### What needs to be done
What you return should be only the lines in the entries below between the one holding "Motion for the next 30" and the one holding "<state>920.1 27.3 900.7", ends included, with every picture left out.

══ The data

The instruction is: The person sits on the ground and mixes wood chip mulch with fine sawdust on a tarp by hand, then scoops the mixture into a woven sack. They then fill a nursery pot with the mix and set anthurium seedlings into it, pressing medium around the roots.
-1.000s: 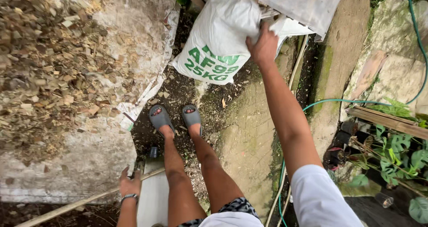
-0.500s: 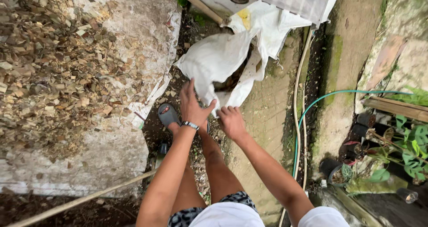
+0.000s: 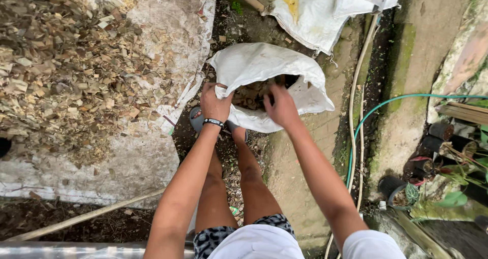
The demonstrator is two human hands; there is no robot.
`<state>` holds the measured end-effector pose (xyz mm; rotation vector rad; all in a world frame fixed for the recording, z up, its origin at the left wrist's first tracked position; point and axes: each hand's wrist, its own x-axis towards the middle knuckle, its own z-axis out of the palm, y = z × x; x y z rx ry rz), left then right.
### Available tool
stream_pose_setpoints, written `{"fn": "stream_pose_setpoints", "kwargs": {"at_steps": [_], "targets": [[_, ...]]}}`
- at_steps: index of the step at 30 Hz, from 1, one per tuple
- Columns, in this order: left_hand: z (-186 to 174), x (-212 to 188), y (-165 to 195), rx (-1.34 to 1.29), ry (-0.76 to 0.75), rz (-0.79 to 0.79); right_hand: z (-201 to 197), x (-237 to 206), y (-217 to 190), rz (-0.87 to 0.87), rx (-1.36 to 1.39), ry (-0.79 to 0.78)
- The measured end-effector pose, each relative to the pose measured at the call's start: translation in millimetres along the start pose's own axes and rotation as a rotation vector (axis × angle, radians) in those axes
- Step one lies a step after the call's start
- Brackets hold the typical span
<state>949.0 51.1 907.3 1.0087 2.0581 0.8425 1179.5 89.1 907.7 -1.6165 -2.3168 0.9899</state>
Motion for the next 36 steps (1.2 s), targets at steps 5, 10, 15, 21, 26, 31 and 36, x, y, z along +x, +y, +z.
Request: {"fn": "stream_pose_setpoints", "kwargs": {"at_steps": [5, 10, 15, 21, 26, 31, 36], "targets": [[-8.7, 7.1, 2.7, -0.073, -0.074, 0.025, 33.1, 113.9, 9.1, 0.047, -0.528, -0.693], [-15.5, -9.3, -26.2, -0.241, -0.054, 0.194, 78.8, 190.0, 13.9, -0.002, -0.483, -0.369], [-3.6, -20.0, -51.7, -0.463, -0.150, -0.184, 121.1, 227.8, 32.7, 0.104, -0.375, -0.218], [1.0, -17.8, -55.9, -0.598, 0.042, -0.153, 165.2, 183.3, 54.1, 0.156, -0.278, -0.187], [-11.7, -19.0, -55.0, -0.578, 0.032, -0.182, 228.8, 139.8, 45.5, 0.168, -0.178, -0.256], [-18.6, -17.8, -59.5, -0.594, 0.012, -0.135, 274.8, 139.0, 57.0, 0.170, -0.134, -0.318], [-19.9, -11.4, -69.2, -0.685, 0.031, -0.165, 265.2, 157.8, 93.3, 0.219, -0.160, -0.260]]}}
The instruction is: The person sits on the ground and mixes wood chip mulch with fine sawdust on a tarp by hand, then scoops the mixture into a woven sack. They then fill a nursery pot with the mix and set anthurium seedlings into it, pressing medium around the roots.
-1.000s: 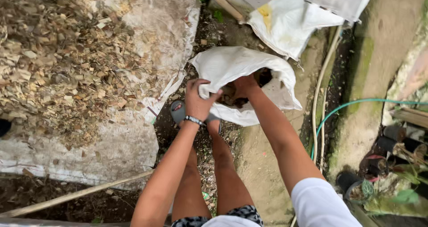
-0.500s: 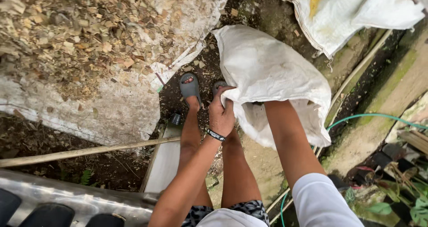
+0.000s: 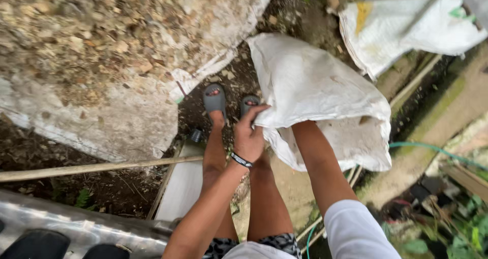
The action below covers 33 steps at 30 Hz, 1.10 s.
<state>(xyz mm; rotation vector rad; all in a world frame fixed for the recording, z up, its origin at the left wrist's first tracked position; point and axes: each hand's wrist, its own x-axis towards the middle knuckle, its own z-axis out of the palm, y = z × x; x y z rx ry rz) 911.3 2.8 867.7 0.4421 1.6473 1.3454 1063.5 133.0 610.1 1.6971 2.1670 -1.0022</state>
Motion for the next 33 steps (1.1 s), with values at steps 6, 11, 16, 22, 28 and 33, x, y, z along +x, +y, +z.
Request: {"fn": "stream_pose_setpoints", "kwargs": {"at_steps": [6, 11, 16, 22, 28, 33], "targets": [[3.7, 10.5, -1.3, -0.089, -0.013, 0.015, -2.9, 11.5, 8.7, 0.066, 0.013, 0.032], [4.3, 5.5, -4.0, -0.043, -0.056, -0.113, 1.3, 41.7, -7.1, 0.062, 0.035, 0.037], [7.0, 4.8, -21.8, -0.123, -0.080, -0.172, -2.8, 75.0, -18.6, 0.059, 0.035, 0.050], [3.3, 17.1, -35.0, -0.214, -0.072, -0.130, 3.1, 71.0, -37.8, 0.053, 0.069, 0.041], [-4.6, 24.4, -29.1, -0.145, -0.093, -0.122, -28.5, 60.9, -39.5, 0.055, 0.096, 0.071], [-9.9, 20.8, -22.6, -0.065, -0.092, -0.103, -73.9, 44.7, -14.1, 0.077, 0.126, 0.087]]}}
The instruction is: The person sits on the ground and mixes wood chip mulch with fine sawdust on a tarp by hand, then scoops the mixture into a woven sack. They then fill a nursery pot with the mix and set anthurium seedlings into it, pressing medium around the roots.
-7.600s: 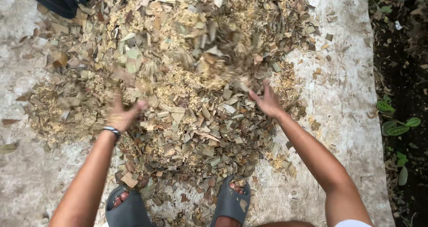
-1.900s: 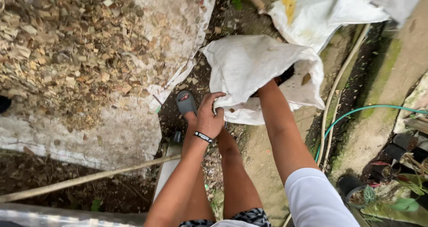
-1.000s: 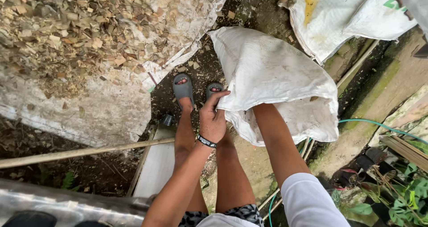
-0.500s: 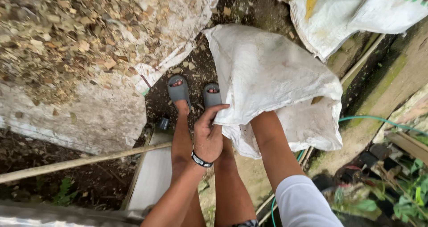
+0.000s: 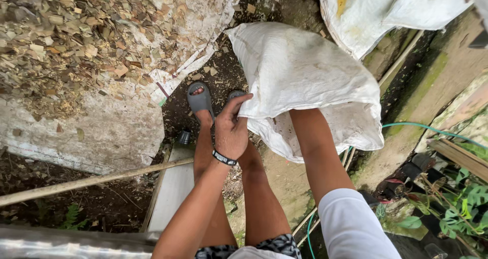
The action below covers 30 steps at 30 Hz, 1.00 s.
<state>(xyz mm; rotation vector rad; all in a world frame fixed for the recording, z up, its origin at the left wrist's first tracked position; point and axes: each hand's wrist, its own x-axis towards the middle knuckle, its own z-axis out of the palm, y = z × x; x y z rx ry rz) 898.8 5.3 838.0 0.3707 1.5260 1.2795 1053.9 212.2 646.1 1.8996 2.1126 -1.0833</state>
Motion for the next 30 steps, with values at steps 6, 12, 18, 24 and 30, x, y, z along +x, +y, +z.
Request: {"fn": "stream_pose_setpoints", "kwargs": {"at_steps": [6, 12, 18, 24, 30], "targets": [[12.3, -11.9, 18.8, -0.066, 0.075, -0.020, -52.8, -67.8, 19.1, -0.101, 0.095, -0.105], [35.9, -23.2, 30.4, -0.038, 0.133, -0.077, -126.9, -156.0, 43.7, -0.386, -0.374, -0.106], [38.5, -27.2, 24.0, -0.079, 0.175, 0.089, -172.5, -189.2, 66.0, -0.078, 0.460, 0.120], [42.7, -25.4, 36.1, 0.029, 0.217, 0.123, -213.8, -217.5, 44.5, -0.012, 0.517, 0.011], [37.9, -23.5, 53.7, -0.202, 0.137, 0.024, -240.1, -204.9, 25.1, -0.249, 0.345, 0.043]]}}
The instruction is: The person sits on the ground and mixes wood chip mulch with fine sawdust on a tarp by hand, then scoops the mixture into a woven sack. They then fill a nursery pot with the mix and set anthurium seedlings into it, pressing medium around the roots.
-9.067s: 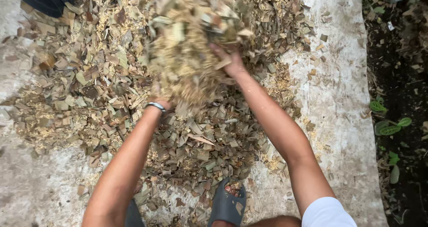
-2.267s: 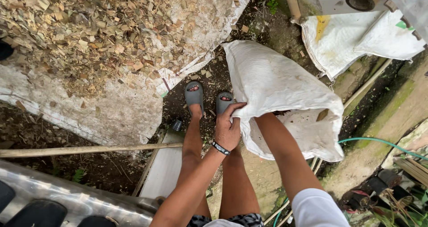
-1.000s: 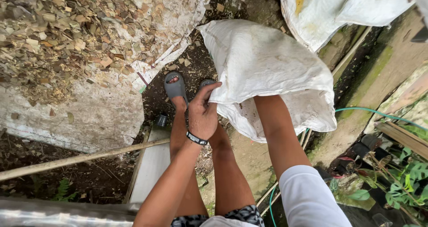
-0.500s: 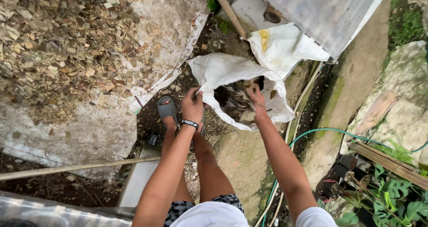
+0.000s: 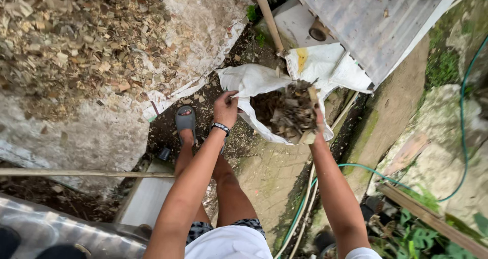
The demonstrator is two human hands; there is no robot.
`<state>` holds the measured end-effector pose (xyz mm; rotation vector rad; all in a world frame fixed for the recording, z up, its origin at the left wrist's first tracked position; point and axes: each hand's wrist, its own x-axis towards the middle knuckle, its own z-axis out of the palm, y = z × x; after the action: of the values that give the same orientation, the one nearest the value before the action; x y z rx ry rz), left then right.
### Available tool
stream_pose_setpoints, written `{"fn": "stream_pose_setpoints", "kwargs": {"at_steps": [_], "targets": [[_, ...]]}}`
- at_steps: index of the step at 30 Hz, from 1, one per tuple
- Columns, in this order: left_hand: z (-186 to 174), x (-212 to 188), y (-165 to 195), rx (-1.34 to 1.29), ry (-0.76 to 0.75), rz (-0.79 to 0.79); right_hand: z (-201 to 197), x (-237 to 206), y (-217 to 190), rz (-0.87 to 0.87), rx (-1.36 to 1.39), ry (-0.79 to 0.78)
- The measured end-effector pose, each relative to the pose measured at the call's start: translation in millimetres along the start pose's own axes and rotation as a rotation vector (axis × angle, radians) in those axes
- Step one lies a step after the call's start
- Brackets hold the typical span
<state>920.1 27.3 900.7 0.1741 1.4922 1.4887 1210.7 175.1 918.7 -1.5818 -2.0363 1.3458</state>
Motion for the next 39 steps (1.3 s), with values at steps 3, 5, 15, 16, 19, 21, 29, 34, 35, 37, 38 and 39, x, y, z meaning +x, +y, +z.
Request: {"fn": "stream_pose_setpoints", "kwargs": {"at_steps": [3, 5, 15, 16, 19, 21, 29, 34, 35, 37, 38, 39], "targets": [[-8.5, 5.2, 8.1, -0.010, 0.011, 0.014, -14.9, 19.1, 0.1, 0.112, 0.071, -0.087], [-14.8, 8.2, 14.9, -0.037, 0.029, 0.027, -21.3, 34.2, -20.4, 0.141, 0.095, -0.151], [-64.8, -0.6, 38.2, 0.036, 0.199, 0.016, 243.1, 186.5, -378.0, 0.148, -0.309, -0.108], [-71.7, 0.6, 39.7, 0.018, 0.185, 0.006, 293.7, 204.1, -414.4, -0.125, -0.062, -0.210], [-92.2, 6.5, 43.4, 0.035, 0.160, -0.023, 434.0, 250.3, -524.2, -0.027, 0.053, -0.214], [-104.6, 10.0, 45.3, 0.098, 0.160, 0.023, 509.4, 264.8, -602.7, 0.011, 0.148, -0.316], [-127.0, 19.1, 57.3, 0.044, 0.049, -0.077, 614.4, 255.9, -724.0, -0.111, -0.099, -0.396], [-127.1, 32.7, 55.4, 0.055, 0.032, -0.072, 599.2, 278.4, -701.1, -0.217, -0.255, -0.401], [-125.8, 35.1, 53.7, 0.058, 0.027, -0.073, 605.2, 292.0, -708.5, -0.244, -0.275, -0.411], [-121.8, 38.5, 49.9, 0.068, 0.072, -0.014, 604.5, 306.6, -712.3, -0.315, -0.261, -0.483], [-117.8, 38.5, 46.9, 0.067, 0.083, 0.005, 595.9, 307.2, -699.3, -0.348, -0.240, -0.545], [-115.3, 39.2, 45.6, 0.066, 0.084, -0.003, 583.0, 303.7, -677.0, -0.428, -0.172, -0.635]]}}
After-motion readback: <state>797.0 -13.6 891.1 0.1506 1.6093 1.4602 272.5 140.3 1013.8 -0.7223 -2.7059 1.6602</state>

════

### Task answer
Motion for the next 30 steps, with values at steps 6, 12, 18, 24 and 30, x, y, z along +x, +y, +z.
Request: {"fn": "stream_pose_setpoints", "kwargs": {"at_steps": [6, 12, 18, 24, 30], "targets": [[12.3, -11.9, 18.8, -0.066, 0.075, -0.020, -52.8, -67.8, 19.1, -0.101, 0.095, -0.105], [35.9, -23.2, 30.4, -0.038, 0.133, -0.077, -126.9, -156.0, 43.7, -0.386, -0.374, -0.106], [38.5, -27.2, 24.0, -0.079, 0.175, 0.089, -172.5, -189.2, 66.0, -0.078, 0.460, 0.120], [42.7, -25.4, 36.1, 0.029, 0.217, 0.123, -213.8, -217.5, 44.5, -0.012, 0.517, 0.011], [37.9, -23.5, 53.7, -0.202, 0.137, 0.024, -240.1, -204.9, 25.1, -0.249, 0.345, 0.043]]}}
The instruction is: The person sits on the ground and mixes wood chip mulch with fine sawdust on a tarp by hand, then scoops the mixture into a woven sack. They then fill a nursery pot with the mix and set anthurium seedlings into it, pressing medium around the roots.
-9.067s: 
-2.267s: 
-1.000s: 
-0.500s: 
+0.000s: 
The demonstrator is two human hands; there is no robot.
`<state>` holds the measured end-effector pose (xyz mm; rotation vector rad; all in a world frame fixed for the recording, z up, its origin at the left wrist's first tracked position; point and axes: each hand's wrist, its own x-axis towards the middle knuckle, its own z-axis out of the palm, y = z × x; after the action: of the values that give the same orientation, the one nearest the value before the action; x y z rx ry rz), left then right.
### Available tool
stream_pose_setpoints, written `{"fn": "stream_pose_setpoints", "kwargs": {"at_steps": [_], "targets": [[_, ...]]}}`
- at_steps: index of the step at 30 Hz, from 1, one per tuple
- Columns, in this order: left_hand: z (-186 to 174), x (-212 to 188), y (-165 to 195), rx (-1.34 to 1.29), ry (-0.76 to 0.75), rz (-0.79 to 0.79); right_hand: z (-201 to 197), x (-237 to 206), y (-217 to 190), rz (-0.87 to 0.87), rx (-1.36 to 1.39), ry (-0.79 to 0.78)
- The measured end-effector pose, each relative to the pose measured at the call's start: translation in millimetres along the start pose's own axes and rotation as a rotation vector (axis × angle, radians) in those axes
- Step one lies a step after the call's start
- Brackets hold the typical span
<state>920.1 27.3 900.7 0.1741 1.4922 1.4887 1210.7 175.1 918.7 -1.5818 -2.0363 1.3458</state>

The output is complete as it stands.